Can you believe school is about to be out for the summer? That means children will be home more and there will be more snacking going on. This is the time to make a plan to accommodate both and keep little ones from eating things that are not good for them.

 Here are some tips for keeping things “healthyish” around the house, as well as some recipes your children are sure to love.

 • Stock the refrigerator with plenty of cut up veggies and ranch dip. If these are on the ready, the more likely they will be eaten. I used to set out a bowl of cut up veggies and dip while I was preparing lunch or dinner. Inevitably somebody would eat a few.

• If you don’t buy it, they can’t eat or drink it. I remember when I was a little girl, asking my mother why we never had certain cookies in the house. Her response? “Because you all would just eat them.” Truer words were never spoken.

• Cut out fruit juice which is usually loaded with sugar and other bad additives. Opt instead for water or sparkling mineral water.

• Get creative with snacks. Spread peanut butter or almond butter on apple slices, bananas or celery. Spread cream cheese on pretzels and sprinkle with cinnamon. Set out various items and let the children come up with their own creations.
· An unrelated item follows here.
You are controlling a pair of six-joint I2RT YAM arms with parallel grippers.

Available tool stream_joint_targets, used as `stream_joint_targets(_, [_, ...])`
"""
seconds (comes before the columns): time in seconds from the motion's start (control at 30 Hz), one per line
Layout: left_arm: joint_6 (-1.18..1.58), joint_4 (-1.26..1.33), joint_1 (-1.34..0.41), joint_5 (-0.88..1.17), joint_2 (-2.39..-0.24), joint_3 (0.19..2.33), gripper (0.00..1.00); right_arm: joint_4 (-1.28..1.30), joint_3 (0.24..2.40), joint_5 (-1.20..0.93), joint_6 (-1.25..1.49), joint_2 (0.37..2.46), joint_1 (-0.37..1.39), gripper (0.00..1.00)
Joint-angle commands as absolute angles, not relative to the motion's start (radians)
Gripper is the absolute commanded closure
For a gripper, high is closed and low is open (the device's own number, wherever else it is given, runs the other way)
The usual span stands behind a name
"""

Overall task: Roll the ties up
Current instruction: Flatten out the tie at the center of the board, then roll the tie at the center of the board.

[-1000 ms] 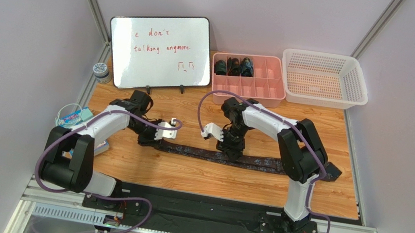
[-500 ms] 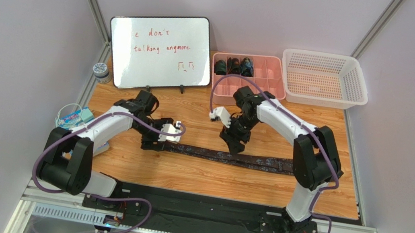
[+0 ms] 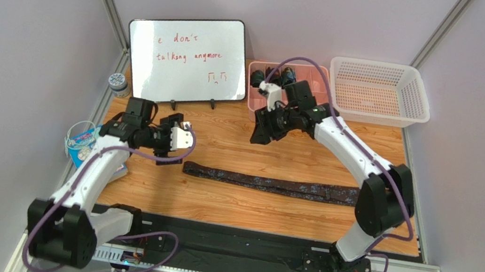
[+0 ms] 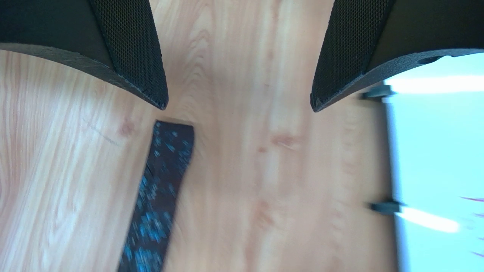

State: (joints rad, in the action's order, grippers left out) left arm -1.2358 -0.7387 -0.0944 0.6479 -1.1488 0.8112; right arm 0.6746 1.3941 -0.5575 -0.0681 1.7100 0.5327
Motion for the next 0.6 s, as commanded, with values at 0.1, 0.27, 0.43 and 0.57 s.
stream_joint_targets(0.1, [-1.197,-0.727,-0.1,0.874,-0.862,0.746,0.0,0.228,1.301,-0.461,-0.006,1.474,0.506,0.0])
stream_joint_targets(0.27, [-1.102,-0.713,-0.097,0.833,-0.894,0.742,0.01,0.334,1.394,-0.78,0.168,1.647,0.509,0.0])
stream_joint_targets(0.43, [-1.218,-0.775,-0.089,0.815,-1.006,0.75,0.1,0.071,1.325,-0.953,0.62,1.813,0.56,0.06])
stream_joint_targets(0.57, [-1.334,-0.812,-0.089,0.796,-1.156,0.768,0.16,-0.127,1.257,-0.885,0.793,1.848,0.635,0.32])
• Try to cut out processed food. Anything that comes in a box or a bag is usually processed and loaded with chemicals, additives, preservatives and sodium. Don’t believe me? Check the label. Summer is the perfect time to encourage your children to eat real food. Get the whole family in on the act.

• Make healthy popsicles. Instead of the store-bought kind that are full of artificial dyes and sugar, make popsicles out of fresh fruit juice. Choose juices that are naturally sugar free.

• Make popcorn. Instead of using the kind you buy and microwave, just put some popcorn kernels in a brown paper bag, fold it a few times and microwave until the popping stops. No oil is necessary. Now you can add melted butter or coconut oil, salt, etc.

• Keep a bowl of boiled eggs in the refrigerator. A boiled egg makes a healthy snack that fills you up quick.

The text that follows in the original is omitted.